È il 27 dicembre 2020, è il Vaccine
Day in tutta Europa e Incoronata lo celebra con l'ottica di chi sta vedendo un
film drammatico-catastrofico dove arriva il supereroe che sistema ogni cosa e
il film diventa una commedia.
La fede nell'essere umano che usa il suo genio per superare
tutte le insidie della vita, diventa quasi una preghiera di ringraziamento e un
sospiro di sollievo per il farmaco in grado di stroncare la pandemia. Incoronata,
al pari del Ministero dell'Istruzione che definì il Covid “mostriciattolo”
per presentarlo ai bambini nelle scuole, così la nostra protagonista, pur
nutrendo ancora un'avversione per queste creature invisibili definiti virus,
sente la Madre Terra “oscura” e “matrigna” ma sente anche la
devozione per i suoi “infinitesimali equilibri” che “oscillano”.

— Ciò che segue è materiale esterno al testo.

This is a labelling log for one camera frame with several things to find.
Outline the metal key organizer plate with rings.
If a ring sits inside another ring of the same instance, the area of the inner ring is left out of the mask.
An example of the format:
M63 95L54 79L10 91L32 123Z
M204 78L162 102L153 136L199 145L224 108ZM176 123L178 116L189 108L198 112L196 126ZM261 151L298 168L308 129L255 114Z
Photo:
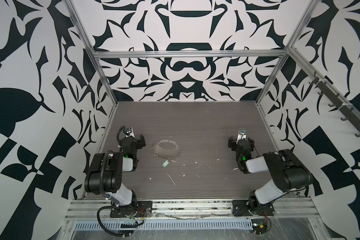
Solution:
M153 144L151 153L155 157L166 160L174 160L181 155L181 150L175 141L161 140L158 143Z

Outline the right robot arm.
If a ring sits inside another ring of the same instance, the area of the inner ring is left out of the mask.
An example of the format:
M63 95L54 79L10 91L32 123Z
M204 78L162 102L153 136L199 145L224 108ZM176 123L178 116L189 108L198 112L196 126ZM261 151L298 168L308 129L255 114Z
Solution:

In questa scena Incoronata si esprime in modo tale che
potrebbe apparire sarcastica piuttosto che seriamente convinta che “la
speranza di salvezza decolla” e che il siero sia “come un magico
mantello”.
Nel terzo atto Incoronata osserva il mondo con una diversa
percezione, laddove alcune credenze cominciano a scricchiolare come la Statua
della Libertà, dove il senso critico si è attivato e gli slogan diventano rime.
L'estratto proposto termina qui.